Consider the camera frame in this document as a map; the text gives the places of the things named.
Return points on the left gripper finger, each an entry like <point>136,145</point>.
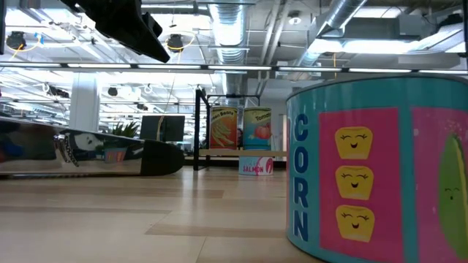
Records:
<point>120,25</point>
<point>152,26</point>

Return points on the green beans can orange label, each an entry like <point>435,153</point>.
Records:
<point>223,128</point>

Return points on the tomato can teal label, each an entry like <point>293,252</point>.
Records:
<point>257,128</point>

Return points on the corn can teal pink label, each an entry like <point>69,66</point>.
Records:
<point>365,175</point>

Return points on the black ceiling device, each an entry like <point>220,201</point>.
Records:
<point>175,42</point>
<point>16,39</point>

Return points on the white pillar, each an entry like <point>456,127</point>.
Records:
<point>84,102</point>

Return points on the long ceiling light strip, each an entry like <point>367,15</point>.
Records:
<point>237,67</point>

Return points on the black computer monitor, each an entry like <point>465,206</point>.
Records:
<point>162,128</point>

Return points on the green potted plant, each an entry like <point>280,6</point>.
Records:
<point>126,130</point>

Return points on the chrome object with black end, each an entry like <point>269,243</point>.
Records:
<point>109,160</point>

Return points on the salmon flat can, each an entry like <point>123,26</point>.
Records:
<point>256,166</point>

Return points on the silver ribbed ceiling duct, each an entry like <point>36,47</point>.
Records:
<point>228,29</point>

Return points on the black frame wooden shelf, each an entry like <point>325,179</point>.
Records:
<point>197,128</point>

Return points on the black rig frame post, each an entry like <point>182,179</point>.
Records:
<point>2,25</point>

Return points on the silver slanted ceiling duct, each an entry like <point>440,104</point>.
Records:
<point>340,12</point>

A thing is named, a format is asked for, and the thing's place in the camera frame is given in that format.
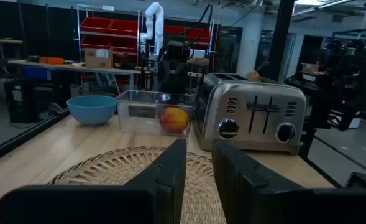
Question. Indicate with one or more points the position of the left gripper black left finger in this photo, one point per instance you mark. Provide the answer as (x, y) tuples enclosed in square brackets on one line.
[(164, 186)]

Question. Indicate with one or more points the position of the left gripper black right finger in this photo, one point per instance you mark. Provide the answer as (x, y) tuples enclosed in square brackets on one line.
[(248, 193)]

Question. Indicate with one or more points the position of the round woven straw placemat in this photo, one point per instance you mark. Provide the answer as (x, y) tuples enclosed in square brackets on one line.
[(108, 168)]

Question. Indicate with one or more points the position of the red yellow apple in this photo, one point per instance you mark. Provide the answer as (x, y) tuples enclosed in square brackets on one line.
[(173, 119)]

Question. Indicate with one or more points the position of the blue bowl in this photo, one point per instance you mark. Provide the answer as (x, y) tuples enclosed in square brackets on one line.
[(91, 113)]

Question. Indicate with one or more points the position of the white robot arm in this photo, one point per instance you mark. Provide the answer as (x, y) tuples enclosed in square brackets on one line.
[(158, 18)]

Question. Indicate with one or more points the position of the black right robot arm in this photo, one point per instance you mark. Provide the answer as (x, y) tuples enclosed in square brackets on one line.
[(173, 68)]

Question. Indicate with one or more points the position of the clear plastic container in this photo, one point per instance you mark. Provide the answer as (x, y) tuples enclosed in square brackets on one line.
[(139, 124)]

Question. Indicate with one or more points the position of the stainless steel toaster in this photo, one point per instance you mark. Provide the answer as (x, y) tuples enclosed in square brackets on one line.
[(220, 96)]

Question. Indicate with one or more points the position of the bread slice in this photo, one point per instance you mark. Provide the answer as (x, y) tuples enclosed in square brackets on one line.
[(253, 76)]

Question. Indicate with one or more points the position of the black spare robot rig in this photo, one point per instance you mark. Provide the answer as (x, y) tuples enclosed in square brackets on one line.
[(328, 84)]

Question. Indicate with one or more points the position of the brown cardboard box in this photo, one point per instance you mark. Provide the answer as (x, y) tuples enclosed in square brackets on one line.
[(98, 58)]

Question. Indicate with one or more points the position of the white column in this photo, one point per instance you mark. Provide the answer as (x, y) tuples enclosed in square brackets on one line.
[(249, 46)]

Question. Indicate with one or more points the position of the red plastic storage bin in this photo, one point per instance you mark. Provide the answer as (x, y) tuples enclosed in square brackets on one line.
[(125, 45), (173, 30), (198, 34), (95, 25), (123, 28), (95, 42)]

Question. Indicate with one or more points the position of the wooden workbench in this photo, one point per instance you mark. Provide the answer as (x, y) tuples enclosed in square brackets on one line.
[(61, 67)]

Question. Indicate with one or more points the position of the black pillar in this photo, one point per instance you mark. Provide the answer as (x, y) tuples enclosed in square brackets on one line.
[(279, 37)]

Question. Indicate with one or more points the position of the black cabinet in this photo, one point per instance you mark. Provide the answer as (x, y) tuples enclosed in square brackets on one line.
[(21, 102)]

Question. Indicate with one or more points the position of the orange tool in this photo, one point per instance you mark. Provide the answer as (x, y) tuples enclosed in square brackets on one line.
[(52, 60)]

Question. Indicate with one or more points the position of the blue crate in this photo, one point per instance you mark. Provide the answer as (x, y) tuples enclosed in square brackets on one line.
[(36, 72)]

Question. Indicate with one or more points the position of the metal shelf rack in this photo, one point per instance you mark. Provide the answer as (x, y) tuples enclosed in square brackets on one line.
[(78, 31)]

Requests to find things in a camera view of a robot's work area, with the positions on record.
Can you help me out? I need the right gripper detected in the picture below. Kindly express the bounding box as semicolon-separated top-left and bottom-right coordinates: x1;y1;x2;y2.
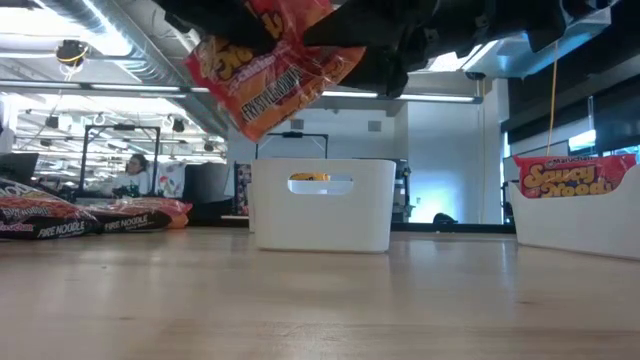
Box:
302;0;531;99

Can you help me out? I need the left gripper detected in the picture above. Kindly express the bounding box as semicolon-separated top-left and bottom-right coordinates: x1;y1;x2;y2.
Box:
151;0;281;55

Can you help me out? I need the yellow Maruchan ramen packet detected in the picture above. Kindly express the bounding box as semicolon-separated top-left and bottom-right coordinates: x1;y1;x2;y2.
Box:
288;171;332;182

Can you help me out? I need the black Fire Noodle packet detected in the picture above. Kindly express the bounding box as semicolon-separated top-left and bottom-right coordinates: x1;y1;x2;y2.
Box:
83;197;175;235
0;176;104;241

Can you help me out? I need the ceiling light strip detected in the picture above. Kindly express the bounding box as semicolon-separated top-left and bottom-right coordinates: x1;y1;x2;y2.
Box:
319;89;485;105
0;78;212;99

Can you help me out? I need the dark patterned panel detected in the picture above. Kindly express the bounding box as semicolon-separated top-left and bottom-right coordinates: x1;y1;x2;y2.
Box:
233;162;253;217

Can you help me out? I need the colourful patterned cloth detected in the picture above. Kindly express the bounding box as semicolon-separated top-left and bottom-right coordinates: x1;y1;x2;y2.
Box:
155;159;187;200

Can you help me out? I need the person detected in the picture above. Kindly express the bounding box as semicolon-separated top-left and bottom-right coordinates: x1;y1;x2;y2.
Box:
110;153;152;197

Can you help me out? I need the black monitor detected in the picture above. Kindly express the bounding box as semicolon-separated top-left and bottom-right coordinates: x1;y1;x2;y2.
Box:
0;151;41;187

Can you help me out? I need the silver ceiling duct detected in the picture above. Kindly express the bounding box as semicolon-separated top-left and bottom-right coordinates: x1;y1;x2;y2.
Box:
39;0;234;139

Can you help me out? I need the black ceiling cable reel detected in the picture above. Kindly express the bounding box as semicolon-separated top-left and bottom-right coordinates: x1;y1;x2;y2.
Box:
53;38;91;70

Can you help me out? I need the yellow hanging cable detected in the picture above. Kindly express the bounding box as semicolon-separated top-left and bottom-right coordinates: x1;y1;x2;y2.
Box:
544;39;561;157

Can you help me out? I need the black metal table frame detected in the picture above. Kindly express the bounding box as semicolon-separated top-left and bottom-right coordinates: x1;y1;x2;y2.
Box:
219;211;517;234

:::

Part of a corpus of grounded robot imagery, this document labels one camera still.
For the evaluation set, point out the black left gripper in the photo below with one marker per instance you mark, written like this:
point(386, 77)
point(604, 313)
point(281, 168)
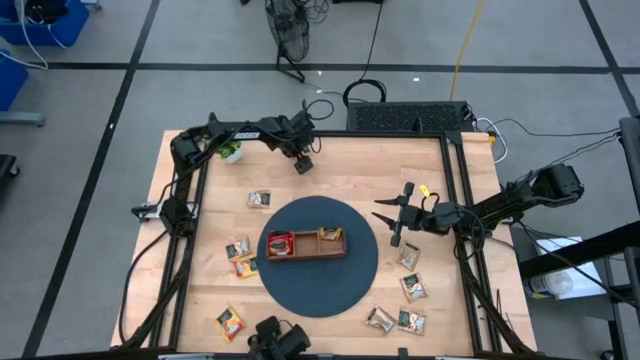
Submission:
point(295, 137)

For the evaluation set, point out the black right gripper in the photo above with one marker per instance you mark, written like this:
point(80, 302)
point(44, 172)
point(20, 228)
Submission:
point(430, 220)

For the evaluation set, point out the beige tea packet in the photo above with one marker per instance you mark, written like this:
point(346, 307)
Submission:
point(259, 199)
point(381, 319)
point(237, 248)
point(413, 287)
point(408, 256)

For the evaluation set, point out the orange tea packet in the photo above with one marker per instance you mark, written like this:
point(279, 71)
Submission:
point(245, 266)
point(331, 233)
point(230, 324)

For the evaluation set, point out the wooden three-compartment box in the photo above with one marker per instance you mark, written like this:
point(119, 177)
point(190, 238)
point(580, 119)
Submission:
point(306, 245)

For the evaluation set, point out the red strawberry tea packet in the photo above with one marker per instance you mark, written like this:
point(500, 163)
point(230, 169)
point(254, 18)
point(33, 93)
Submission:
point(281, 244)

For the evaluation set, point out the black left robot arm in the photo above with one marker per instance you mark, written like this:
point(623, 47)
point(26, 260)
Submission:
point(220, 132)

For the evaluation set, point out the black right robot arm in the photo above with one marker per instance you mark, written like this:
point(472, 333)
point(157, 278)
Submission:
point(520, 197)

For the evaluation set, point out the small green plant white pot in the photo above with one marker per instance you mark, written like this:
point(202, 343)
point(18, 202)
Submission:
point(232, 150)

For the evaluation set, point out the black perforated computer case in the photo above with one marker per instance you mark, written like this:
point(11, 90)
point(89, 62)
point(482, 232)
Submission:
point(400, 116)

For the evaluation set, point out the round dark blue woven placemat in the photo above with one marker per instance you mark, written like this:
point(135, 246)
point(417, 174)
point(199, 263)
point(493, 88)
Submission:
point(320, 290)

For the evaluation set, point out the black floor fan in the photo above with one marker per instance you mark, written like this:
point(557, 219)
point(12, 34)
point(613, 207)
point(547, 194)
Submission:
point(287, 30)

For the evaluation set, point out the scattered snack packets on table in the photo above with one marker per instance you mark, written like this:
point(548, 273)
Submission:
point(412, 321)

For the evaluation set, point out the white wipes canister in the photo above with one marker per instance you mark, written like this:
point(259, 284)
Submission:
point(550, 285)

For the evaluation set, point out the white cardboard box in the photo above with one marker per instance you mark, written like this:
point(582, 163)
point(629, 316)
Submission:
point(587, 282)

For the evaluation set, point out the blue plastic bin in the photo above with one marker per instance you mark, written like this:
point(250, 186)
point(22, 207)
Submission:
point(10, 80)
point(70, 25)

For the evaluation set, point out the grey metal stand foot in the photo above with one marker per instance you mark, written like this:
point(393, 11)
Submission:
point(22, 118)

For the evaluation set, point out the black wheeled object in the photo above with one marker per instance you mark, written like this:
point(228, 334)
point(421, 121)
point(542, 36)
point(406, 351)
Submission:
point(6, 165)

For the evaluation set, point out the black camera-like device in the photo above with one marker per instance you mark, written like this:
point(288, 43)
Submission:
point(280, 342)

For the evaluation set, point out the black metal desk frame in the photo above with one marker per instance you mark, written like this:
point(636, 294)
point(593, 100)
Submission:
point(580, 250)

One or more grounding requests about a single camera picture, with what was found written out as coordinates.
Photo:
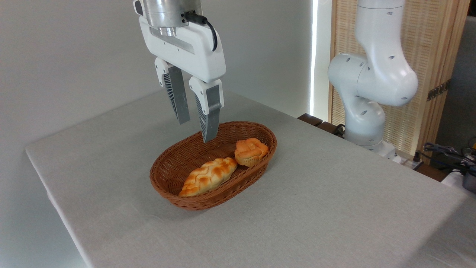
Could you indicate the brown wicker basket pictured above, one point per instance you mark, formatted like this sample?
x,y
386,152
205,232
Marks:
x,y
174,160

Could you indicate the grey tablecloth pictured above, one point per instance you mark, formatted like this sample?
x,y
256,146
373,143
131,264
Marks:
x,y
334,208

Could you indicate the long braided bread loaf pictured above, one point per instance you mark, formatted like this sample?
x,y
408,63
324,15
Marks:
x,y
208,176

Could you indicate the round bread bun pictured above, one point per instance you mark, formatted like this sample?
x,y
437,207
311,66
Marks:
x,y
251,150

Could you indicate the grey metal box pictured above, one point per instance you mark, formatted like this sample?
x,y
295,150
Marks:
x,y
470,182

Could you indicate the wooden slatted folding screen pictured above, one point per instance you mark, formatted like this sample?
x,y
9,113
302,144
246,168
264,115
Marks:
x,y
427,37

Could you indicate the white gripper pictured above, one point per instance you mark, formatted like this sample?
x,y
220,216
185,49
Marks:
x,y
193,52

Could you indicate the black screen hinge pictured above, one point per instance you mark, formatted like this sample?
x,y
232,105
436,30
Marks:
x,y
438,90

:::

Give back the exact lines above, running from the one that has "Consider the camera" through the one that has "<point>256,166</point>", with nothing added and no pictures.

FINISHED EXERCISE ->
Consider the camera frame in this document as a map; the text gives the places of the things named.
Return points on the left gripper finger, each an entry like <point>136,145</point>.
Records:
<point>120,25</point>
<point>152,26</point>

Return points on the green beans can orange label, each an entry like <point>435,153</point>.
Records:
<point>223,128</point>

Return points on the tomato can teal label, each an entry like <point>293,252</point>.
Records:
<point>257,128</point>

Return points on the corn can teal pink label, each an entry like <point>69,66</point>.
Records:
<point>365,175</point>

Return points on the black ceiling device, each an entry like <point>220,201</point>.
Records:
<point>175,42</point>
<point>16,39</point>

Return points on the white pillar, each an entry like <point>456,127</point>.
Records:
<point>84,102</point>

Return points on the long ceiling light strip, each an entry like <point>367,15</point>.
Records:
<point>237,67</point>

Return points on the black computer monitor, each an entry like <point>465,206</point>.
Records:
<point>162,128</point>

Return points on the green potted plant, each an entry like <point>280,6</point>.
Records:
<point>126,130</point>

Return points on the chrome object with black end, each an entry like <point>269,243</point>.
Records:
<point>109,160</point>

Return points on the salmon flat can, each an entry like <point>123,26</point>.
Records:
<point>256,166</point>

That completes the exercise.